A program for evolving BF code given a list of inputs and their corresponding outputs.
In the simplest form, we can evolve a Hello, world! program with one line (not counting imports).
from evolve_bf.evolve import supervised_evolve
# Input: none
# Output: Hello, world!
supervised_evolve([''], ['Hello, world!'])
Or, for somewhat more advanced usage:
from evolve_bf.evolve import *
# Set verbose mode, but otherwise use the defaults
evolve_options = default_evolve_options._replace(verbose=True)
# Define a spec for adding A to an input string
inputs = ['', 'Hello, world!', 'Foo']
outputs = ['A', 'Hello, world!A', 'FooA']
supervised_evolve(inputs, outputs, evolve_options)
In the course of 26 generations, this created the program:
+[,[.,],+++++<++++++++++++++++++++++++++++++++++++++++++++++++++++++++++++.-,
Which is the correct way to write the program, with some minor cruft around the edges.
All options are carried in namedtuples.
# in evolve_bf.evolve
default_evolve_options = EvolveOptions(
cull_ratio = 0.5, # Out of 1, how many of the weakest per generation to kill.
population_size = 1000, # The size of the population. Enforced after crossing.
initial_program_size = 8, # The length of the programs created for the initial population.
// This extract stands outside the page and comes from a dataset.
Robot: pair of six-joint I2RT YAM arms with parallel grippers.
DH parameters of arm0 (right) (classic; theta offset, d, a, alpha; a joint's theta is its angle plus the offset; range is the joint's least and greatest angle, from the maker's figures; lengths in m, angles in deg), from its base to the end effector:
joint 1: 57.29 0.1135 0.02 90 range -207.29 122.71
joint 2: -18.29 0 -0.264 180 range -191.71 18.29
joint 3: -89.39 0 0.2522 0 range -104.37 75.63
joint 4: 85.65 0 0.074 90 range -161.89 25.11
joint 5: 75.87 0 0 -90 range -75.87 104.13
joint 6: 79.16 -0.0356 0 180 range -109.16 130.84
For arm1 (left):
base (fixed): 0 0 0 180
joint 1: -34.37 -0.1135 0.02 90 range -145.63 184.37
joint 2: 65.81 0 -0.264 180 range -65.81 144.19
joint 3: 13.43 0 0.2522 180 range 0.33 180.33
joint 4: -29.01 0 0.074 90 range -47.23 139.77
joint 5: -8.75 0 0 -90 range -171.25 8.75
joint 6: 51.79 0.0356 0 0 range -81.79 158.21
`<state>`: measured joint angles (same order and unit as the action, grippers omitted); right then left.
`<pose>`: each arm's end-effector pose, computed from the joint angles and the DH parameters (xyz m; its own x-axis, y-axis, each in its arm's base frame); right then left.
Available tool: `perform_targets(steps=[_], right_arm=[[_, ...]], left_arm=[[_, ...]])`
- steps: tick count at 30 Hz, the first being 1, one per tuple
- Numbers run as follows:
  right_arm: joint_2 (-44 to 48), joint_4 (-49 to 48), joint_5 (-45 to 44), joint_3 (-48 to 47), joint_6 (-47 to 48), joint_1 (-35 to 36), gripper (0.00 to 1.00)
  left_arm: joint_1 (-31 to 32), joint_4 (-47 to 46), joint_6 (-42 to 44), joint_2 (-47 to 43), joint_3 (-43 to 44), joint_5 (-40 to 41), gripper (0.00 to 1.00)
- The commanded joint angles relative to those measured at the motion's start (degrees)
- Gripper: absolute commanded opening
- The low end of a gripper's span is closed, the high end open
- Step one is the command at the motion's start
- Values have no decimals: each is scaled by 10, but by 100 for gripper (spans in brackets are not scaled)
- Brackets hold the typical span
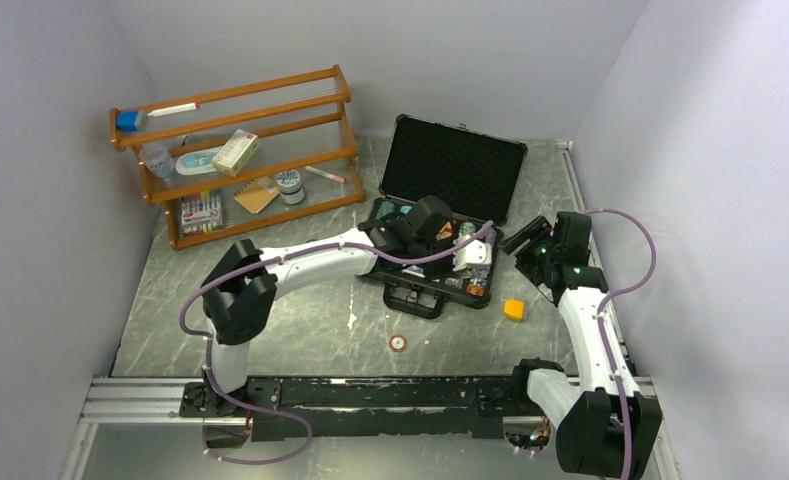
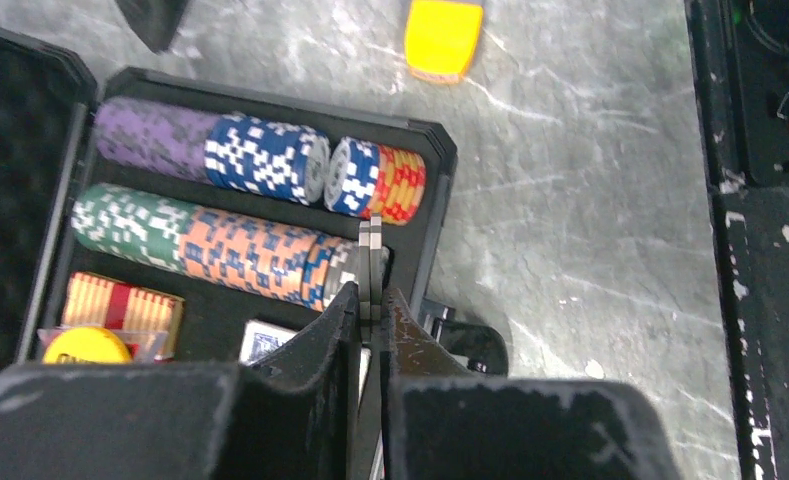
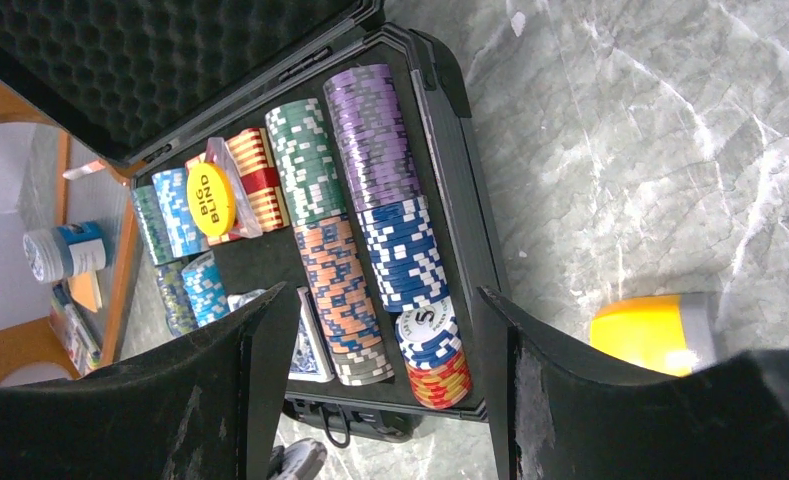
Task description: Pack up texas hold em set
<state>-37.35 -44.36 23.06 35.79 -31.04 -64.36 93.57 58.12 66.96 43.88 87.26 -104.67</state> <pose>0.2016 -0.0194 0.2475 -0.5007 0.7266 -0.4705 0.4617 0.6839 0.5649 0.2142 -0.3869 0.2568 0.1791 0.5616 -0.8078 0.9834 -0.0786 0.1634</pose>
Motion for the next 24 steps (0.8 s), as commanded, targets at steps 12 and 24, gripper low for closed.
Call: perform_targets(steps=[12, 24], right_arm=[[8, 5, 3, -10, 13, -5, 68], [7, -3, 12, 3, 11, -5, 68]], left_arm=[[5, 79, 39, 69, 51, 34, 7], [7, 47, 40, 93, 59, 104, 7]])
program_timeout = 20, # How many milliseconds a program can run before being declared inviable
generation_limit = 10000, # How many generations to run before giving up
verbose = False, # Whether to print reports every generation. Useful during development.
cost_options = cost.default_cost_options, # For advanced users only
mutate_options = mutate.default_mutate_options, # For advanced users only
stagnation_generations = 10, # After this many generations of no progress, kick in anti-stagnation measures.
)
The program generates a set of organisms in BF and evaluates them, using the difference between the inputs and expected outputs to assign a 'cost' to each organism. It then takes the 'best', those with the lowest cost, and mutates them, then crosses the mutated versions with the non-mutated ones. Then it evaluates those, mutates and crosses those, et cetera. Eventually, a program that satisfies the criteria is found, and its cost is 0. That's the result.